◆ TASK OBJECTIVE ◆
The entire listing below must be written out word for word.
(INFORMATION SUPPLIED)
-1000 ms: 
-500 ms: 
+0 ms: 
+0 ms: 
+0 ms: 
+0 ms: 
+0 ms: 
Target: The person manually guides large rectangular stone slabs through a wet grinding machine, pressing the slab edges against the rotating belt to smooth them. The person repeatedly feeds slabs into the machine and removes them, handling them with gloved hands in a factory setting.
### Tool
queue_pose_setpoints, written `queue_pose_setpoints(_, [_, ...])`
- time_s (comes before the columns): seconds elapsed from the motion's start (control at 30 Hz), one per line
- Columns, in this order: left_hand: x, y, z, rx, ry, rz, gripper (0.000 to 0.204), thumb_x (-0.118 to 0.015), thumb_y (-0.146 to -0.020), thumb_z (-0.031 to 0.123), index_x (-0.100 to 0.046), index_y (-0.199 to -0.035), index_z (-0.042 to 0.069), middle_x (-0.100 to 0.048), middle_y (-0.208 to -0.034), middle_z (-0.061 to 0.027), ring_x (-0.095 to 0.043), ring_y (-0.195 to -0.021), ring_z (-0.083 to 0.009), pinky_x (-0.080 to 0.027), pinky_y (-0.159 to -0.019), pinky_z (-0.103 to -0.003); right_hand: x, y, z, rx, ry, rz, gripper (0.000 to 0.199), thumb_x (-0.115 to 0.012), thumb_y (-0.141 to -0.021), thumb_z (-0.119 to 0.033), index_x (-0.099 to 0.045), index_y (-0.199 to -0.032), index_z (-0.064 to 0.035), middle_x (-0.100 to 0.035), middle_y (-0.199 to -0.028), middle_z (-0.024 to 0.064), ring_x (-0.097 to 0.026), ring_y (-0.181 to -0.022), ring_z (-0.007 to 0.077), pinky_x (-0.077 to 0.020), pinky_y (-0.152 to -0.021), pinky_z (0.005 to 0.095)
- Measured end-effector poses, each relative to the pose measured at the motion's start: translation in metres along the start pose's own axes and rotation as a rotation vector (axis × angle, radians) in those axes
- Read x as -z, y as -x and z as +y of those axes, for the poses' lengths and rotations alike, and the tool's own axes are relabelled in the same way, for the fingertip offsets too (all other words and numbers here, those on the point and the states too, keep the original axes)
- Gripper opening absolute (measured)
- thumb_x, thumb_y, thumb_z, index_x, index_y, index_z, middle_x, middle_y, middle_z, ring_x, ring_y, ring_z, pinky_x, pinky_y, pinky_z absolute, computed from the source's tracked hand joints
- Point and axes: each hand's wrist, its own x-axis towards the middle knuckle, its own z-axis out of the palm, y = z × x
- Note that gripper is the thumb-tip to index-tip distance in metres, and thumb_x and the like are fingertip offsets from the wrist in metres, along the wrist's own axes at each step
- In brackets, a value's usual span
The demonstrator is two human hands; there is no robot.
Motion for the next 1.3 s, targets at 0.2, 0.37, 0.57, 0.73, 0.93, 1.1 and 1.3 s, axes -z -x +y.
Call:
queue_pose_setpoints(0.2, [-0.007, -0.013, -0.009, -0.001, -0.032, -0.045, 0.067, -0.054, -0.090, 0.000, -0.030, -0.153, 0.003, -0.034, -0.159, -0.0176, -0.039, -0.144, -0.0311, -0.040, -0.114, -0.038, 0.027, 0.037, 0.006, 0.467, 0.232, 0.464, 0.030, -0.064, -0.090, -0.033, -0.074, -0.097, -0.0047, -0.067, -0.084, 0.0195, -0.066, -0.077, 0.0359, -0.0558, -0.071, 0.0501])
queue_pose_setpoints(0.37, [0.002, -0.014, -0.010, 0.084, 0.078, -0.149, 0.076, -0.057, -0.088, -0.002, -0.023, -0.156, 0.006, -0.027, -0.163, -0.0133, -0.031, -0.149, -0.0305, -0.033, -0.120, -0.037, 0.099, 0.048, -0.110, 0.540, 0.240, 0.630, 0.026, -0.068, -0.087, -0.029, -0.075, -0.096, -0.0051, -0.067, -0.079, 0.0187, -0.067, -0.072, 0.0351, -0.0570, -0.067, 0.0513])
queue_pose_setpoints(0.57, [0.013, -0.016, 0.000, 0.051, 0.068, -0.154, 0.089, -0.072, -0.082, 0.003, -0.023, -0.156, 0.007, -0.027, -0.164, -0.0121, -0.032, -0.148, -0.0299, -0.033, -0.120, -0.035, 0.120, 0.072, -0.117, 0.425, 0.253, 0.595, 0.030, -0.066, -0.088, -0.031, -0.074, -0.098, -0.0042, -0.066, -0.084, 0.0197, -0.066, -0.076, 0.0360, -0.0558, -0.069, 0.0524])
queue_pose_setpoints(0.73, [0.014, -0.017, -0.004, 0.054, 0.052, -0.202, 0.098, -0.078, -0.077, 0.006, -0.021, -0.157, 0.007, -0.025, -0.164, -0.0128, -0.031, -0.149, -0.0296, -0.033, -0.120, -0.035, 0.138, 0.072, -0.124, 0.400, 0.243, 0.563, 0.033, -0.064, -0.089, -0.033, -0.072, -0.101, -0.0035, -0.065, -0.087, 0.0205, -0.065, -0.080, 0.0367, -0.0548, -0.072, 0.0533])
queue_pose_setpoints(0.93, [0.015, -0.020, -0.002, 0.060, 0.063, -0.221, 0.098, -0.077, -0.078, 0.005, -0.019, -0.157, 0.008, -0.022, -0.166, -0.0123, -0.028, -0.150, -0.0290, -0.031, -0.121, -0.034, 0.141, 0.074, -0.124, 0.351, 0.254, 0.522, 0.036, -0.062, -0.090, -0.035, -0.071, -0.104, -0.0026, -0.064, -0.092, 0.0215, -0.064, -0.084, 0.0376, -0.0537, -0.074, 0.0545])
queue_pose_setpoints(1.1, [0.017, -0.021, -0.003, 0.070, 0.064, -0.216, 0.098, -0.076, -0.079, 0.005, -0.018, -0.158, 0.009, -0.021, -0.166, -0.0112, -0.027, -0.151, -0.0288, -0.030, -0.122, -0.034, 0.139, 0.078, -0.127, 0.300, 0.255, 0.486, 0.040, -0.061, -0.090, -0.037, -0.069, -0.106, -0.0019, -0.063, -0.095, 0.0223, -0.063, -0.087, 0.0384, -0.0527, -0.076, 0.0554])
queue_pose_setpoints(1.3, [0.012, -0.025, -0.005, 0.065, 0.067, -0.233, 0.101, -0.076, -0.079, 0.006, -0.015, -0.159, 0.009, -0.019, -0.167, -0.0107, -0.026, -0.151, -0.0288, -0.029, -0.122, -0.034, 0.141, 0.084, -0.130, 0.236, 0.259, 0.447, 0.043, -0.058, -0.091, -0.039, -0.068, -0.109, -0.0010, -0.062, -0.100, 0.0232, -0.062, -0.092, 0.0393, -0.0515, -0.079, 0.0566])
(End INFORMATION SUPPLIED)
◆ SOLUTION ◆
-1000 ms: 
-500 ms: 
+0 ms: 
+0 ms: 
+0 ms: 
+0 ms: 
+0 ms: 
Target: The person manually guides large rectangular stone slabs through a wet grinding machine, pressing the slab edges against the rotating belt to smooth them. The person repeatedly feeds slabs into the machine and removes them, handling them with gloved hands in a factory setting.
### Tool
queue_pose_setpoints, written `queue_pose_setpoints(_, [_, ...])`
- time_s (comes before the columns): seconds elapsed from the motion's start (control at 30 Hz), one per line
- Columns, in this order: left_hand: x, y, z, rx, ry, rz, gripper (0.000 to 0.204), thumb_x (-0.118 to 0.015), thumb_y (-0.146 to -0.020), thumb_z (-0.031 to 0.123), index_x (-0.100 to 0.046), index_y (-0.199 to -0.035), index_z (-0.042 to 0.069), middle_x (-0.100 to 0.048), middle_y (-0.208 to -0.034), middle_z (-0.061 to 0.027), ring_x (-0.095 to 0.043), ring_y (-0.195 to -0.021), ring_z (-0.083 to 0.009), pinky_x (-0.080 to 0.027), pinky_y (-0.159 to -0.019), pinky_z (-0.103 to -0.003); right_hand: x, y, z, rx, ry, rz, gripper (0.000 to 0.199), thumb_x (-0.115 to 0.012), thumb_y (-0.141 to -0.021), thumb_z (-0.119 to 0.033), index_x (-0.099 to 0.045), index_y (-0.199 to -0.032), index_z (-0.064 to 0.035), middle_x (-0.100 to 0.035), middle_y (-0.199 to -0.028), middle_z (-0.024 to 0.064), ring_x (-0.097 to 0.026), ring_y (-0.181 to -0.022), ring_z (-0.007 to 0.077), pinky_x (-0.077 to 0.020), pinky_y (-0.152 to -0.021), pinky_z (0.005 to 0.095)
- Measured end-effector poses, each relative to the pose measured at the motion's start: translation in metres along the start pose's own axes and rotation as a rotation vector (axis × angle, radians) in those axes
- Read x as -z, y as -x and z as +y of those axes, for the poses' lengths and rotations alike, and the tool's own axes are relabelled in the same way, for the fingertip offsets too (all other words and numbers here, those on the point and the states too, keep the original axes)
- Gripper opening absolute (measured)
- thumb_x, thumb_y, thumb_z, index_x, index_y, index_z, middle_x, middle_y, middle_z, ring_x, ring_y, ring_z, pinky_x, pinky_y, pinky_z absolute, computed from the source's tracked hand joints
- Point and axes: each hand's wrist, its own x-axis towards the middle knuckle, its own z-axis out of the palm, y = z × x
- Note that gripper is the thumb-tip to index-tip distance in metres, and thumb_x and the like are fingertip offsets from the wrist in metres, along the wrist's own axes at each step
- In brackets, a value's usual span
The demonstrator is two human hands; there is no robot.
Motion for the next 1.3 s, targets at 0.2, 0.37, 0.57, 0.73, 0.93, 1.1 and 1.3 s, axes -z -x +y.
Call:
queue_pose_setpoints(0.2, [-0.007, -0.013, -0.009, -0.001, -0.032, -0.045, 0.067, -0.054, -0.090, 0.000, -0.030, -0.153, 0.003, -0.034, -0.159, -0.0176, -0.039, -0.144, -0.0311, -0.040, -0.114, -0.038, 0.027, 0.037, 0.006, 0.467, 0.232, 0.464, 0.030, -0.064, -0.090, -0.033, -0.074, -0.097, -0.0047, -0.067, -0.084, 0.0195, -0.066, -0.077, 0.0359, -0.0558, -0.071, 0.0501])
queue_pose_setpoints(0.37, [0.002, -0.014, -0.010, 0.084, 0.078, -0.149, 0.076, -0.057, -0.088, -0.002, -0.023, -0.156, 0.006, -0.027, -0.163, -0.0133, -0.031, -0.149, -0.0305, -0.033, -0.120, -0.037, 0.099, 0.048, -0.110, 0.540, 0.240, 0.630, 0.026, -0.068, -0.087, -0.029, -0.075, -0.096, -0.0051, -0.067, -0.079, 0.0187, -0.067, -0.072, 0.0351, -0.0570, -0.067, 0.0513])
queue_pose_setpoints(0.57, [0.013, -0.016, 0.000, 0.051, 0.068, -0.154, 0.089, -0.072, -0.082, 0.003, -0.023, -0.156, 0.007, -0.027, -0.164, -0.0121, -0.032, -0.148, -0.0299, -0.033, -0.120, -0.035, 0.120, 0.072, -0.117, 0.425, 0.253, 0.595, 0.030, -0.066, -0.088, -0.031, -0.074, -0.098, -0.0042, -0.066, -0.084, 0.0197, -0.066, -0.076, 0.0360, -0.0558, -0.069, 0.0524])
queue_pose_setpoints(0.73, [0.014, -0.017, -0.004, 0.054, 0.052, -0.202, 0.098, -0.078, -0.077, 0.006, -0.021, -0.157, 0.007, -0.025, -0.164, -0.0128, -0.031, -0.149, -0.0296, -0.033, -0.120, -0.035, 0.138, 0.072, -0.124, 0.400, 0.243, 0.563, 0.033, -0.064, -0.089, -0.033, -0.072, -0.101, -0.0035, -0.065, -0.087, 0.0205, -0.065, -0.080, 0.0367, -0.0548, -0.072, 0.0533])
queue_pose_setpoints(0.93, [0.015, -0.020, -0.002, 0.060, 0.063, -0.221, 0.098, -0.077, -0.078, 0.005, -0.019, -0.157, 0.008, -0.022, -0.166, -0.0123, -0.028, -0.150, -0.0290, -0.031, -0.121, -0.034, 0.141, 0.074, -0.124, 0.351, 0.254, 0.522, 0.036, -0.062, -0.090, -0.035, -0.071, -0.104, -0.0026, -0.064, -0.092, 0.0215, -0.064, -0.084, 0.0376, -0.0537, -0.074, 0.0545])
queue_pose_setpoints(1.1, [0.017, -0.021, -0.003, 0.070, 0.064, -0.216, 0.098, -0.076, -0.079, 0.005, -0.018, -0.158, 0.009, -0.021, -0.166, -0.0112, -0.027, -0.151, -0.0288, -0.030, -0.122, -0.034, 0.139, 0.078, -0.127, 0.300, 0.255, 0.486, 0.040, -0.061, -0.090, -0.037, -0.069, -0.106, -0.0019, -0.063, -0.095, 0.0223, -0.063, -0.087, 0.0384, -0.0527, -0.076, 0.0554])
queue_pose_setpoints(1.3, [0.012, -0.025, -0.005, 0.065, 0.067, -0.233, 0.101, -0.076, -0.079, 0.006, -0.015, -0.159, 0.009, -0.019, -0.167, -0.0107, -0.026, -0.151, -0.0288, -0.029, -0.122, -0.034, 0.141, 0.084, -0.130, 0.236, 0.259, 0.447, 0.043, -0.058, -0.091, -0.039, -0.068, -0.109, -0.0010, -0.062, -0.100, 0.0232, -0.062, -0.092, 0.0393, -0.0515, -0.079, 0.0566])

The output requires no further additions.